Brief -> With the pictures removed, the data below must be transcribed in full and exactly.

*** Extracted records Section Begins ***

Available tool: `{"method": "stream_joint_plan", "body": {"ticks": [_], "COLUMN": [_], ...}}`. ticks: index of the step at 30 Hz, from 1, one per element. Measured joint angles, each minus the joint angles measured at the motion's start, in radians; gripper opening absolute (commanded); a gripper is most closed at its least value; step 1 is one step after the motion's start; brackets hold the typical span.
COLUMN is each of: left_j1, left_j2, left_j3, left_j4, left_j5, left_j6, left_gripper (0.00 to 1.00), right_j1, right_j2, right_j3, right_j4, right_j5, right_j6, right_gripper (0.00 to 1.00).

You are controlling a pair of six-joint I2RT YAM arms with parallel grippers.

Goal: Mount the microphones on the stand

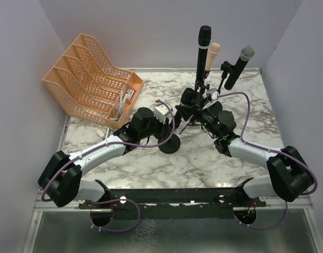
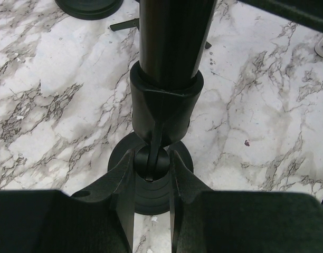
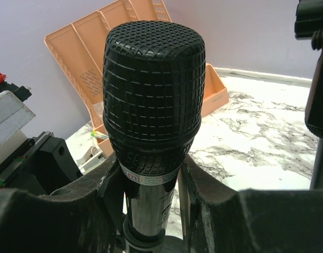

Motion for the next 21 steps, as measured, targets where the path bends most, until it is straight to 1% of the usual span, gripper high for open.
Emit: {"method": "stream_joint_plan", "body": {"ticks": [9, 11, 12, 17, 18, 20, 21], "left_j1": [0.0, 0.0, 0.0, 0.0, -0.003, -0.01, -0.012], "left_j2": [-0.002, -0.002, -0.002, -0.003, -0.003, -0.008, -0.009], "left_j3": [-0.006, -0.007, -0.008, -0.012, -0.013, -0.02, -0.023], "left_j4": [0.011, 0.014, 0.015, 0.022, 0.024, 0.031, 0.036], "left_j5": [-0.004, -0.005, -0.006, -0.013, -0.018, -0.028, -0.031], "left_j6": [-0.01, -0.01, -0.01, -0.01, -0.01, -0.008, -0.008], "left_gripper": [0.0, 0.0, 0.0, 0.0, 0.0, 0.0, 0.0], "right_j1": [0.001, 0.002, 0.002, 0.005, 0.007, 0.014, 0.019], "right_j2": [0.02, 0.02, 0.019, -0.046, -0.069, -0.12, -0.147], "right_j3": [-0.002, 0.0, 0.004, 0.035, 0.037, 0.043, 0.047], "right_j4": [0.008, 0.002, -0.008, -0.127, -0.163, -0.246, -0.291], "right_j5": [-0.021, -0.022, -0.023, -0.017, -0.012, 0.006, 0.022], "right_j6": [0.001, 0.001, 0.001, 0.003, 0.008, 0.021, 0.029], "right_gripper": [0.01, 0.06, 0.1, 0.37, 0.4, 0.42, 0.45]}}
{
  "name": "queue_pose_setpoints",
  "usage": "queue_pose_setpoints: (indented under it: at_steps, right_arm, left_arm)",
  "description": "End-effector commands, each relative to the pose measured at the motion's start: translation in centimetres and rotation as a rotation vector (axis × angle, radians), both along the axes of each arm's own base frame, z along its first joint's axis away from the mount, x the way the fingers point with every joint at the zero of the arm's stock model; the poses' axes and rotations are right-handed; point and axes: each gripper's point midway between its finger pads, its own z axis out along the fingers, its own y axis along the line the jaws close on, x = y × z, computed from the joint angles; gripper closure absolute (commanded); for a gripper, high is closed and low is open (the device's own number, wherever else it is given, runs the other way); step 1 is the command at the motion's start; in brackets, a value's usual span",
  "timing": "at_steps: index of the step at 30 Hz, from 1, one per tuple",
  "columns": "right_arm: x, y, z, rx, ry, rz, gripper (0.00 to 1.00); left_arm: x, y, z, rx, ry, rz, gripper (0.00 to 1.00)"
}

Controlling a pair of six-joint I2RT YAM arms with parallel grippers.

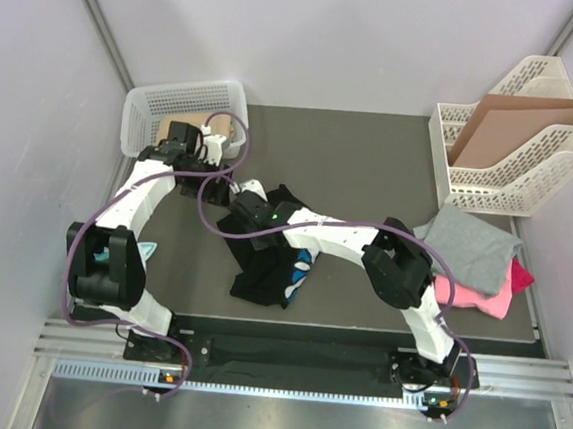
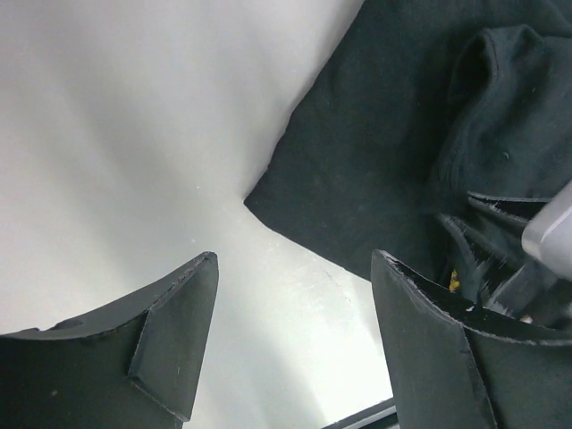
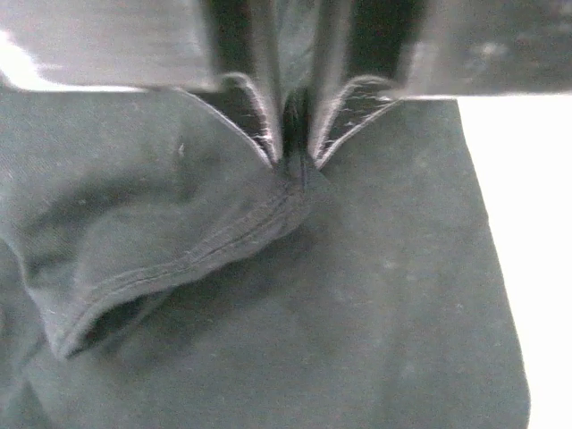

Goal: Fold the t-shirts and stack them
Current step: Flatten out the tshirt

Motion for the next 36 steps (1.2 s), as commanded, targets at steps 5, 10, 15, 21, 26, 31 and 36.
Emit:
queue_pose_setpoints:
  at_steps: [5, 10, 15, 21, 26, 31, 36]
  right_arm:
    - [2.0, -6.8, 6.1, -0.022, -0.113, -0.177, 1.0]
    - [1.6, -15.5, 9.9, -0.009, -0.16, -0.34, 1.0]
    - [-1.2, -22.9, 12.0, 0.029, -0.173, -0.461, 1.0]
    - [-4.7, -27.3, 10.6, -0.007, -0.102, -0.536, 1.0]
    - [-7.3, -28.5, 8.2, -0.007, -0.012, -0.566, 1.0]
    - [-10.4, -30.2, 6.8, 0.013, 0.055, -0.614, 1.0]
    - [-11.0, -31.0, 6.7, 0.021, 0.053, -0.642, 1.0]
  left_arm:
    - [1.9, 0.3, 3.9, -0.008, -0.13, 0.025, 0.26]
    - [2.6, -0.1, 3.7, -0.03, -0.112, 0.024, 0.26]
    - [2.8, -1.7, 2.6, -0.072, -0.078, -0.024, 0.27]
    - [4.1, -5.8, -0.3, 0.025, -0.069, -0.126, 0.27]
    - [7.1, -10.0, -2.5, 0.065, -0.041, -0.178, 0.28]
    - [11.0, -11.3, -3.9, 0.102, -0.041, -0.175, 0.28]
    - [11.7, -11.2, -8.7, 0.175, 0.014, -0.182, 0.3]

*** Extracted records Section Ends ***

Output below ->
Available tool: `{"method": "stream_joint_plan", "body": {"ticks": [_], "COLUMN": [_], ...}}`. ticks: index of the step at 30 Hz, from 1, one per element. Measured joint angles, each minus the joint angles measured at the motion's start, in radians; gripper opening absolute (commanded); a gripper is most closed at its least value; step 1 is one step after the motion's start; brackets hold the typical span.
COLUMN is each of: left_j1, left_j2, left_j3, left_j4, left_j5, left_j6, left_gripper (0.00 to 1.00), right_j1, right_j2, right_j3, right_j4, right_j5, right_j6, right_gripper (0.00 to 1.00).

You are controlling a pair of six-joint I2RT YAM arms with parallel grippers.

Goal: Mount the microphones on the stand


Motion for the next 21 steps, as measured, targets where the path bends most, until it is straight to 1% of the usual span, gripper high for open.
Emit: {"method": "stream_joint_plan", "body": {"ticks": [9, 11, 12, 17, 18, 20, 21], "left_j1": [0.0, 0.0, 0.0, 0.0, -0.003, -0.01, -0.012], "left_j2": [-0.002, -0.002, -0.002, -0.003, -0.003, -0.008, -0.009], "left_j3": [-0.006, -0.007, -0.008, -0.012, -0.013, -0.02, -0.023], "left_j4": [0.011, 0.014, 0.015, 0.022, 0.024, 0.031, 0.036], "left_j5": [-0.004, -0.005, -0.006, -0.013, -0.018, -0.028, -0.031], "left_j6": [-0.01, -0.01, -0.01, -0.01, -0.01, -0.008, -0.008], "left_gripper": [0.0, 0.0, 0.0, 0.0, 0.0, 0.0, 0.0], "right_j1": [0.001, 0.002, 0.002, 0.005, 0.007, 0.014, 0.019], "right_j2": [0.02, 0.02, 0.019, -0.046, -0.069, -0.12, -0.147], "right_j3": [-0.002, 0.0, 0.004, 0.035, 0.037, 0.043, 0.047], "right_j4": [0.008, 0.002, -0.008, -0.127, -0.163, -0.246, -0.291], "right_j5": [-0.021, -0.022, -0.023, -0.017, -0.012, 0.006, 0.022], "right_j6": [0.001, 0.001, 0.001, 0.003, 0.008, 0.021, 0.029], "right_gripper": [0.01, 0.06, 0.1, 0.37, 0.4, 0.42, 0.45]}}
{
  "name": "queue_pose_setpoints",
  "usage": "queue_pose_setpoints: (indented under it: at_steps, right_arm, left_arm)",
  "description": "End-effector commands, each relative to the pose measured at the motion's start: translation in centimetres and rotation as a rotation vector (axis × angle, radians), both along the axes of each arm's own base frame, z along its first joint's axis away from the mount, x the way the fingers point with every joint at the zero of the arm's stock model; the poses' axes and rotations are right-handed; point and axes: each gripper's point midway between its finger pads, its own z axis out along the fingers, its own y axis along the line the jaws close on, x = y × z, computed from the joint angles; gripper closure absolute (commanded); for a gripper, high is closed and low is open (the device's own number, wherever else it is given, runs the other way); step 1 is the command at the motion's start; in brackets, a value's usual span",
  "timing": "at_steps: index of the step at 30 Hz, from 1, one per tuple",
  "columns": "right_arm: x, y, z, rx, ry, rz, gripper (0.00 to 1.00); left_arm: x, y, z, rx, ry, rz, gripper (0.00 to 1.00)"
}

Controlling a pair of six-joint I2RT YAM arms with parallel grippers.


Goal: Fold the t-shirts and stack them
Current step: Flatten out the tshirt

Motion for the next 36 steps (1.2 s), as commanded, targets at steps 5, 10, 15, 21, 26, 31 and 36.
Emit:
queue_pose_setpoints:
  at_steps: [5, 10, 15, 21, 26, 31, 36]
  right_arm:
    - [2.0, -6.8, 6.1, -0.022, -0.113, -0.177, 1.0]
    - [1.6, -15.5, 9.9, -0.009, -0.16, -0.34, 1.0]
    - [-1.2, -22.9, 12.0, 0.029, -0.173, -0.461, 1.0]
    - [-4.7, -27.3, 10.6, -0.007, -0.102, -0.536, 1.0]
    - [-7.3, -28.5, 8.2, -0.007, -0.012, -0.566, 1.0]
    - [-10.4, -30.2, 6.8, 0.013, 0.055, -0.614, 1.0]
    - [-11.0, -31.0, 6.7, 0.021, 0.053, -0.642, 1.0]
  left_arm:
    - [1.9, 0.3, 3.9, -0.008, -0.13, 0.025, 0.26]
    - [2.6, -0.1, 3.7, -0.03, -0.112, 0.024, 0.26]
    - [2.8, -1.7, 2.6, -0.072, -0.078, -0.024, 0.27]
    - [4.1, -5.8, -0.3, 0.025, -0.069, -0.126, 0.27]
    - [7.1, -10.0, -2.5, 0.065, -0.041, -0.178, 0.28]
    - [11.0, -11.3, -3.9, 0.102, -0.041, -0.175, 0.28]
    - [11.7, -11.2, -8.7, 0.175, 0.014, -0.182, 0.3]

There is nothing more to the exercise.